Exercise prompt:
Return each entry word for word. Leave the images out.

Collected data
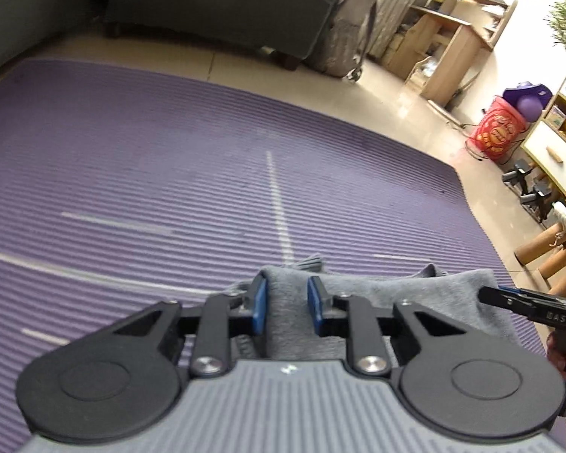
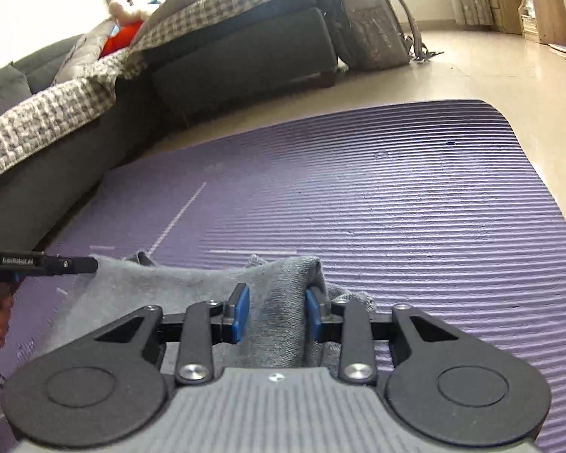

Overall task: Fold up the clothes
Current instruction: 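Lift the shirt with both tools and fold it in half over itself, then lower the folded edge onto the stack and open both tools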

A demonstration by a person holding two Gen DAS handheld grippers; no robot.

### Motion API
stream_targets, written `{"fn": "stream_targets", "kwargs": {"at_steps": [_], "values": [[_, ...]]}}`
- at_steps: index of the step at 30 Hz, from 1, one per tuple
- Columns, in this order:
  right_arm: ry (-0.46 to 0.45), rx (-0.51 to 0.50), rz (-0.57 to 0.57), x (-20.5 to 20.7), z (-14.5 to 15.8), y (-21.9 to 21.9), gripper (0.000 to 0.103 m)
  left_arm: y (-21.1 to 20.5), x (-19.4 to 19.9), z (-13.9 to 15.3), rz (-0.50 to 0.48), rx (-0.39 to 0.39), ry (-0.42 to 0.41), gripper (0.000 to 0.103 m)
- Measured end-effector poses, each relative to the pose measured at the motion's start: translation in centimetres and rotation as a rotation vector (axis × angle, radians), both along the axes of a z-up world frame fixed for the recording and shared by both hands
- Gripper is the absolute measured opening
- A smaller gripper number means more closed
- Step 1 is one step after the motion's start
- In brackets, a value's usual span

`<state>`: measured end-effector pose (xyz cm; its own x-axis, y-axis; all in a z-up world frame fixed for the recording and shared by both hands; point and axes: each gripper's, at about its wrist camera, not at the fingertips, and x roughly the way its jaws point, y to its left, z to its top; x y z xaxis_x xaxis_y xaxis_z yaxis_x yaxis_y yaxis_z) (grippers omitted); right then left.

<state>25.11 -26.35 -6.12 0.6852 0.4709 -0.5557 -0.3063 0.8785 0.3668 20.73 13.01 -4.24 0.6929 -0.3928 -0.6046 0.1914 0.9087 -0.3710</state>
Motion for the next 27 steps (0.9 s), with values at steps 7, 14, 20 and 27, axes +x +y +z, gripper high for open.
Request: {"fn": "stream_targets", "kwargs": {"at_steps": [7, 14, 20, 27], "values": [[-0.117, -0.035, -0.049, -0.7, 1.5, 0.8, 0.008, -1.4, -0.5, 0.3, 0.023, 0.087, -0.087, 0.005], [-0.088, -0.181, -0.103, -1.0, 0.3, 1.8, 0.038, -2.8, -0.9, 0.5, 0.087, 0.200, -0.100, 0.036], [-0.195, -0.115, -0.093, -1.9, 3.4, 4.1, 0.038, -4.8, -1.9, 3.0, 0.008, 0.092, -0.181, 0.039], [-0.162, -0.168, -0.012, -2.4, -0.1, 7.9, 0.038, -7.0, -2.3, -0.4, -0.022, 0.149, -0.154, 0.038]]}}
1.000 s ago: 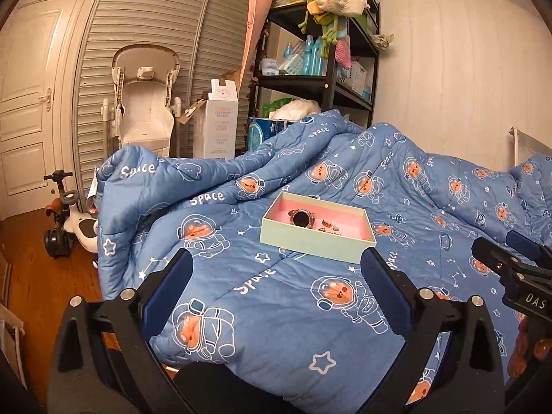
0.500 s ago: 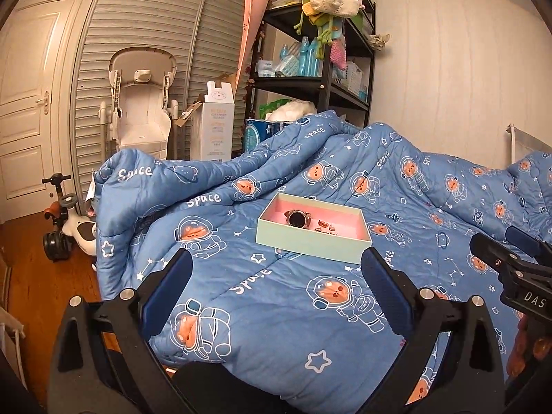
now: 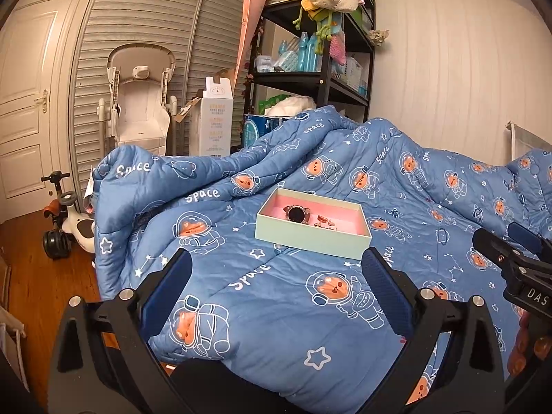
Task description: Organize jewelry
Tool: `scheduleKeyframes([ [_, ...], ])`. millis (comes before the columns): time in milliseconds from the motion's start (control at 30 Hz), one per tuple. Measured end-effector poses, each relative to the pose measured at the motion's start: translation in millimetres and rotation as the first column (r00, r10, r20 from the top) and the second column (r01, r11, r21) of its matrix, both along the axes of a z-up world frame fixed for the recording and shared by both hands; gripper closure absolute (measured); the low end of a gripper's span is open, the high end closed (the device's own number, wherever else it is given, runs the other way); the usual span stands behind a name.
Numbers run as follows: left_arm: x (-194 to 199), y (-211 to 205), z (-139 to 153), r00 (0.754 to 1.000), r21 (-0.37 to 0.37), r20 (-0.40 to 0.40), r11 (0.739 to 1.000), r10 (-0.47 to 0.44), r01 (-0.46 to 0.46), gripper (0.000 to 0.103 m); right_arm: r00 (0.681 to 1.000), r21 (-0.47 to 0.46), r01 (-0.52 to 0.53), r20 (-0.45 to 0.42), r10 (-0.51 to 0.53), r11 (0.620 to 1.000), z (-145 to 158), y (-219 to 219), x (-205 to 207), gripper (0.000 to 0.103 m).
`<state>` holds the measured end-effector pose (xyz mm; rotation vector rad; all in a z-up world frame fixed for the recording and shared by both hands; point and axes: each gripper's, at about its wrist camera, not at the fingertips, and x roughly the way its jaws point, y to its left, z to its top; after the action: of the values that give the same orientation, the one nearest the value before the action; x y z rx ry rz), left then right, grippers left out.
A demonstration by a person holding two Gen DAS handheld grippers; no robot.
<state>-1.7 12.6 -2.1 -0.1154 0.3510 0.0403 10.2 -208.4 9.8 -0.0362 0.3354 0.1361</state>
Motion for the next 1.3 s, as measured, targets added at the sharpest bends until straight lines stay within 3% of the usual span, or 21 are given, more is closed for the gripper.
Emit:
scheduleKeyframes([
  [1300, -1.2, 2.0, -0.6, 1.000, 0.000, -0.002, 1.000, 0.008, -0.008, 0.006, 1.000, 0.002, 0.002, 0.001, -0.002, 1.000, -0.5, -2.2, -1.7, 0.007],
])
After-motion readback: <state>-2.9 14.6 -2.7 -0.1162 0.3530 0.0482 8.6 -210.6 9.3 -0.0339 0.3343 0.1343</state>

Output:
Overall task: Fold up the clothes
Current instruction: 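Lift the shirt with both tools and fold it in half over itself, then lower the folded edge onto the stack and open both tools
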
A demonstration by a person holding two Gen DAS handheld grippers; no robot.

### Motion API
stream_targets, written `{"fn": "stream_targets", "kwargs": {"at_steps": [_], "values": [[_, ...]]}}`
- at_steps: index of the step at 30 Hz, from 1, one per tuple
- Columns, in this order:
  right_arm: ry (-0.46 to 0.45), rx (-0.51 to 0.50), rz (-0.57 to 0.57), x (-20.5 to 20.7), z (-14.5 to 15.8), y (-21.9 to 21.9), gripper (0.000 to 0.103 m)
  left_arm: y (-21.1 to 20.5), x (-19.4 to 19.9), z (-13.9 to 15.3), rz (-0.50 to 0.48), rx (-0.39 to 0.39), ry (-0.42 to 0.41), gripper (0.000 to 0.103 m)
- Measured end-effector poses, each relative to the pose measured at the motion's start: translation in centimetres and rotation as a rotation vector (axis × angle, radians), both along the axes of a z-up world frame fixed for the recording and shared by both hands
- Gripper is the absolute measured opening
- A smaller gripper number means more closed
- Step 1 is one step after the motion's start
- In brackets, a value's usual span

`<state>`: measured end-effector pose (xyz cm; its own x-axis, y-axis; all in a z-up world frame fixed for the recording and shared by both hands; point and axes: each gripper's, at about its wrist camera, not at the fingertips, and x roughly the way its jaws point, y to its left, z to its top; x y z xaxis_x xaxis_y xaxis_z yaxis_x yaxis_y yaxis_z) (grippers omitted); right then left.

<state>25.11 -26.35 -6.12 0.6852 0.4709 -0.5557 -0.3063 0.8785 0.3668 20.73 13.01 -4.24 0.6929 -0.3928 -0.6046 0.1914 0.9087 -0.3710</state>
Motion for the next 27 steps (0.9 s), with values at steps 7, 14, 20 and 27, axes +x +y +z, gripper high for open.
Request: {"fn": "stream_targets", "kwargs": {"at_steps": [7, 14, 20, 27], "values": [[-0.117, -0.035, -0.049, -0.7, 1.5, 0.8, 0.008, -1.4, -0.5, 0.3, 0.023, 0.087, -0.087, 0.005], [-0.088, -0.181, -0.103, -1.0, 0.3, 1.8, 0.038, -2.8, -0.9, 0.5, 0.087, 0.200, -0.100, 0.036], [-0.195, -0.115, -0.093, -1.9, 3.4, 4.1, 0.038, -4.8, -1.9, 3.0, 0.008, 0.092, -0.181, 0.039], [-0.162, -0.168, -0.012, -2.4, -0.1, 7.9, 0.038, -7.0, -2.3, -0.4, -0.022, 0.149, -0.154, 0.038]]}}
1.000 s ago: 
0.500 s ago: 
now: 
Task description: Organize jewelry
Tool: `scheduleKeyframes([ [_, ...], ])`. millis (comes before the columns): time in milliseconds from the motion's start (control at 30 Hz), one per tuple. Measured end-effector poses, each relative to the pose measured at the motion's start: translation in millimetres and rotation as the first column (r00, r10, r20 from the top) and the second column (r01, r11, r21) of its matrix, both along the axes of a z-up world frame fixed for the recording and shared by both hands; gripper closure absolute (measured); the low end of a gripper's span is open, the high end closed (the device's own number, wherever else it is given, runs the other way); the usual span stands behind a name.
Numbers run as follows: left_arm: x (-194 to 199), y (-211 to 205), z (-139 to 153), r00 (0.754 to 1.000), r21 (-0.37 to 0.37), r20 (-0.40 to 0.40), r11 (0.739 to 1.000), r10 (-0.47 to 0.44), r01 (-0.46 to 0.46), gripper (0.000 to 0.103 m); right_arm: r00 (0.681 to 1.000), r21 (-0.47 to 0.46), r01 (-0.52 to 0.53), r20 (-0.45 to 0.42), r10 (-0.51 to 0.53), r11 (0.620 to 1.000), z (-145 to 158), y (-219 to 219), x (-205 to 207), gripper (0.000 to 0.103 m).
`<state>` holds the measured end-effector pose (xyz mm; rotation vector rad; all in a z-up world frame fixed for the recording and shared by both hands; point and axes: each gripper's, at about its wrist camera, not at the fingertips, and x roughly the way its jaws point, y to its left, z to its top; after the action: of the values that give the same orientation, the one nearest the value before the action; x y z rx ry rz), left then right, grippers left out.
A demonstration by a person holding two Gen DAS handheld grippers; no robot.
<state>-1.7 12.6 -2.1 -0.1154 0.3510 0.0403 10.2 -208.4 9.8 -0.0362 0.3354 0.1361</state>
Motion for the next 1.3 s, as measured, targets added at the sharpest bends until straight lines stay within 3% of the usual span, or 21 are given, more is closed for the gripper.
Emit:
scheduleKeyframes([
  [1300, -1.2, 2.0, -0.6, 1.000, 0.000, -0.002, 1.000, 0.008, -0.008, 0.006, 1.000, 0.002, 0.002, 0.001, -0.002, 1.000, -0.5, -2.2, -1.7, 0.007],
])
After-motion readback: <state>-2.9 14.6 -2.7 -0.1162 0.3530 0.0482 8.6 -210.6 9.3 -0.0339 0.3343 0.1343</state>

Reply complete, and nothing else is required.